### Problem requirements
Each entry is to be retyped exactly as it appears, and each image is to be dropped.
[Start of section]
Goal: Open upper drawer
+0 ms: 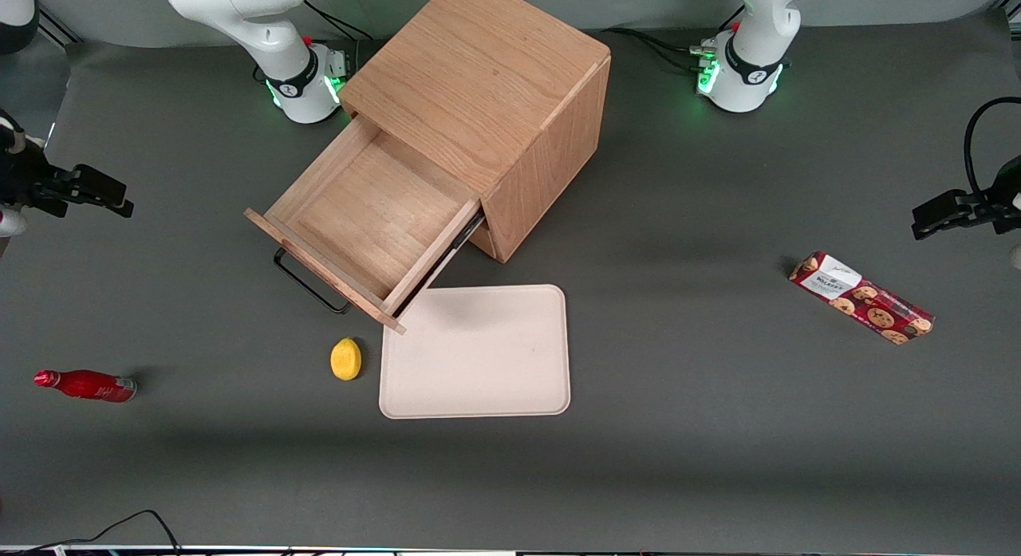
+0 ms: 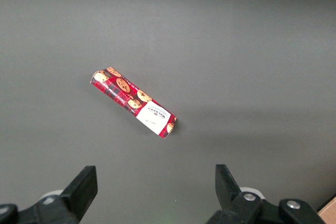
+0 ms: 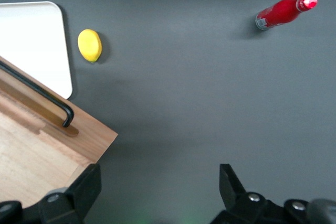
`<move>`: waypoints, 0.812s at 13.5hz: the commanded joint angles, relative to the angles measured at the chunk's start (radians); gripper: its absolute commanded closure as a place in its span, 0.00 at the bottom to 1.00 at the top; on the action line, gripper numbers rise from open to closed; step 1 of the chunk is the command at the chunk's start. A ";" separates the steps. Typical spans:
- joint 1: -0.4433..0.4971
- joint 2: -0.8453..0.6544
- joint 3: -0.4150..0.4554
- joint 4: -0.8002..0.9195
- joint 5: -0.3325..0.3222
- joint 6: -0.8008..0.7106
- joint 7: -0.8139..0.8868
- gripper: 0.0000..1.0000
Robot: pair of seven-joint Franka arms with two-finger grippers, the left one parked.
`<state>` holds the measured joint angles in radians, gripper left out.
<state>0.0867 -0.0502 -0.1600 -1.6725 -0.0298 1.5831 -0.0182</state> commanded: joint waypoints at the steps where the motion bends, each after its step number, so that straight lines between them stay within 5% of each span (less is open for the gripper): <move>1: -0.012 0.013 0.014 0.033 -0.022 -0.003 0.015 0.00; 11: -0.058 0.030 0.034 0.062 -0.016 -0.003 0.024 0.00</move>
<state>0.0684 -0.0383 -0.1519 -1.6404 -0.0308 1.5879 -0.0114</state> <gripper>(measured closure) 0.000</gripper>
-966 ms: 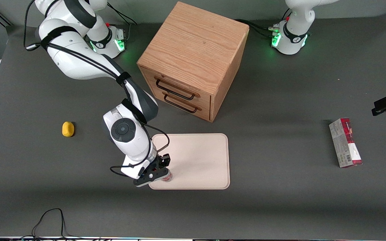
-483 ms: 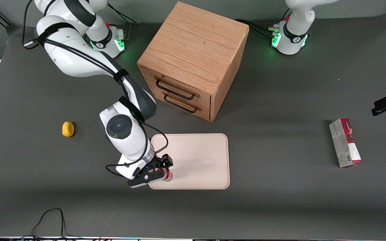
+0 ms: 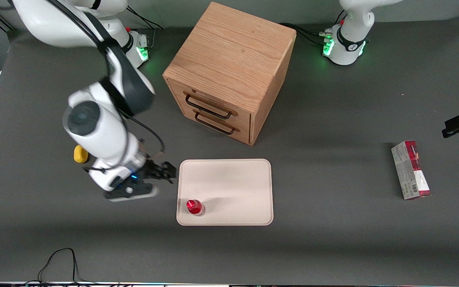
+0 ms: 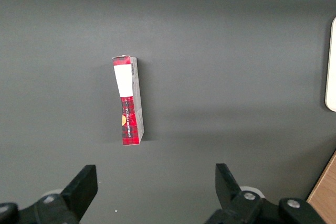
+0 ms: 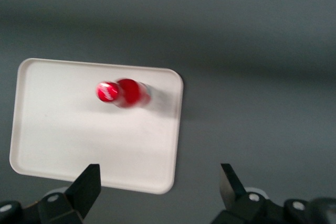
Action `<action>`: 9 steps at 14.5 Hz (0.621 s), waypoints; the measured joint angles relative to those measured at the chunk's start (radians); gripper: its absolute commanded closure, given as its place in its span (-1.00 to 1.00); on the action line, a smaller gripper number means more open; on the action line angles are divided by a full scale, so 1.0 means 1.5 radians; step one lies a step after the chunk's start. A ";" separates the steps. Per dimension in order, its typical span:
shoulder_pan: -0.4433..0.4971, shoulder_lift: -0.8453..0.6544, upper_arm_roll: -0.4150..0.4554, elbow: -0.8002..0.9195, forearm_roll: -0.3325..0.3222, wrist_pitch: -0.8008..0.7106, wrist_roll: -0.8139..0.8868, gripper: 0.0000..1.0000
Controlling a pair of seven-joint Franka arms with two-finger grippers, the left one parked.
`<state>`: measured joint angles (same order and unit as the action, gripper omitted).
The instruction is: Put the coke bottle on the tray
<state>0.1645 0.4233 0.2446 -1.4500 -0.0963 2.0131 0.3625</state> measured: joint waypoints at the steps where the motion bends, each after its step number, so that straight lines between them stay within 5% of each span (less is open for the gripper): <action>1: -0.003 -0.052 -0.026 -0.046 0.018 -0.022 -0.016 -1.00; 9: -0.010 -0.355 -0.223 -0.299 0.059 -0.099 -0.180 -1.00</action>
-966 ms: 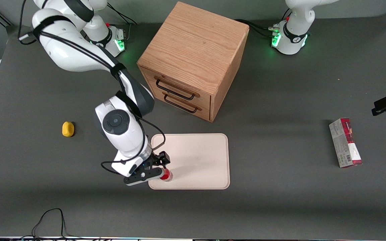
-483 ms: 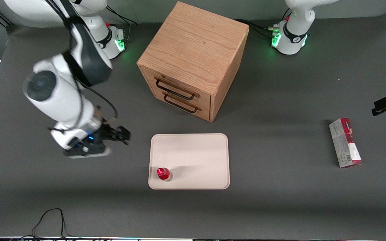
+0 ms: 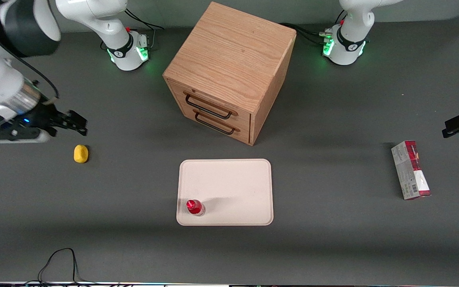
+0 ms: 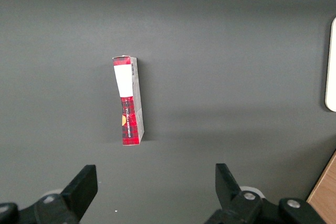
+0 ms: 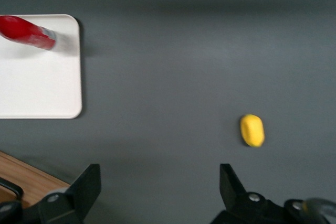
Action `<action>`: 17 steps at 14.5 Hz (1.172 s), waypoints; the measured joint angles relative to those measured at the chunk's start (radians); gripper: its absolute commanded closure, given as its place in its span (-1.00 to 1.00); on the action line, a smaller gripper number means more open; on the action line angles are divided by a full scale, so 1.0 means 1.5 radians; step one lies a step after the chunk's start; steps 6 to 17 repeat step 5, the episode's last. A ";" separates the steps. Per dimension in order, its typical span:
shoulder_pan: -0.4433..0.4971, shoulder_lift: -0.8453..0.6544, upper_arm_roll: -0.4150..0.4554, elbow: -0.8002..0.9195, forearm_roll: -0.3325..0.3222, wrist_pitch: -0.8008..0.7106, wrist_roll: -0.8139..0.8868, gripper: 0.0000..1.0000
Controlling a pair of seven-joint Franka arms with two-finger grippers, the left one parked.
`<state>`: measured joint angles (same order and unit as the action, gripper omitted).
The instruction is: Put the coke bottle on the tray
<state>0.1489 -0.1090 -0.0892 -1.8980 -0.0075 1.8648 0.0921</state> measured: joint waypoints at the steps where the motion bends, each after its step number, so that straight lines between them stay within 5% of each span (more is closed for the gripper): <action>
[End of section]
### Your solution
Goal: Open upper drawer
+0 ms: 
+0 ms: 
+0 ms: 
`<move>`: waypoints, 0.812s at 13.5hz: the commanded joint angles, relative to the angles measured at the chunk's start (radians); gripper: its absolute commanded closure as a place in its span, 0.00 at the bottom to 1.00 at the top; on the action line, gripper numbers rise from open to closed; step 1 of the chunk is the command at the chunk's start. A ";" separates the steps. Typical spans:
- joint 1: -0.4433..0.4971
- joint 2: -0.8453..0.6544
- joint 3: -0.4150..0.4554
- joint 4: -0.8002..0.9195
- joint 5: -0.3325..0.3222
- joint 6: -0.8008..0.7106
- joint 7: -0.8139..0.8868
- gripper: 0.0000..1.0000
Robot: pair of seven-joint Franka arms with two-finger grippers, the left one parked.
`<state>` holds the measured joint angles in radians, gripper left out.
<state>0.0867 -0.0502 -0.1600 -1.6725 -0.0298 1.5831 -0.0182</state> commanded: joint waypoints at the steps where the motion bends, each after its step number, so that straight lines between them stay within 5% of each span (less is open for the gripper): <move>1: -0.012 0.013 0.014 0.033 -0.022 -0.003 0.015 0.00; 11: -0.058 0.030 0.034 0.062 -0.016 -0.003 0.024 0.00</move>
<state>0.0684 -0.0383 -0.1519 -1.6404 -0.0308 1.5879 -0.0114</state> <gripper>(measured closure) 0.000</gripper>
-966 ms: 
-483 ms: 
+0 ms: 
+0 ms: 
+0 ms: 
Action `<action>`: 9 steps at 14.5 Hz (0.621 s), waypoints; the measured joint angles relative to those measured at the chunk's start (radians); gripper: its absolute commanded closure, given as its place in its span (-1.00 to 1.00); on the action line, a smaller gripper number means more open; on the action line angles are divided by a full scale, so 1.0 means 1.5 radians; step one lies a step after the chunk's start. A ";" separates the steps. Per dimension in order, its typical span:
shoulder_pan: -0.4433..0.4971, shoulder_lift: -0.8453..0.6544, upper_arm_roll: -0.4150..0.4554, elbow: -0.8002..0.9195, forearm_roll: -0.3325..0.3222, wrist_pitch: -0.8008..0.7106, wrist_roll: -0.8139..0.8868, gripper: 0.0000..1.0000
Controlling a pair of seven-joint Franka arms with two-finger grippers, the left one parked.
`<state>`: measured joint angles (same order and unit as the action, gripper omitted).
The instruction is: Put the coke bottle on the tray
<state>0.1645 0.4233 0.2446 -1.4500 -0.0963 2.0131 0.3625</state> measured: joint waypoints at the steps where the motion bends, each after its step number, so that straight lines between them stay within 5% of each span (less is open for the gripper): <action>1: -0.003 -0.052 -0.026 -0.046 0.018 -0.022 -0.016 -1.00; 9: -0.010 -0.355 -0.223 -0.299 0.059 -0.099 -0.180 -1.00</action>
-966 ms: 
-483 ms: 
+0 ms: 
+0 ms: 
+0 ms: 
Action `<action>`: 17 steps at 14.5 Hz (1.172 s), waypoints; the measured joint angles relative to those measured at the chunk's start (radians); gripper: its absolute commanded closure, given as its place in its span (-1.00 to 1.00); on the action line, a smaller gripper number means more open; on the action line angles are divided by a full scale, so 1.0 means 1.5 radians; step one lies a step after the chunk's start; steps 6 to 17 repeat step 5, the episode's last. A ";" separates the steps. Per dimension in order, its typical span:
shoulder_pan: -0.4433..0.4971, shoulder_lift: -0.8453..0.6544, upper_arm_roll: -0.4150..0.4554, elbow: -0.8002..0.9195, forearm_roll: -0.3325..0.3222, wrist_pitch: -0.8008..0.7106, wrist_roll: -0.8139..0.8868, gripper: 0.0000..1.0000
Controlling a pair of seven-joint Franka arms with two-finger grippers, the left one parked.
`<state>`: measured joint angles (same order and unit as the action, gripper omitted).
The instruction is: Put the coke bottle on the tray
<state>0.1489 -0.1090 -0.0892 -1.8980 -0.0075 1.8648 0.0921</state> measured: joint waypoints at the steps where the motion bends, each after its step number, so that straight lines between them stay within 5% of each span (more is closed for the gripper): <action>

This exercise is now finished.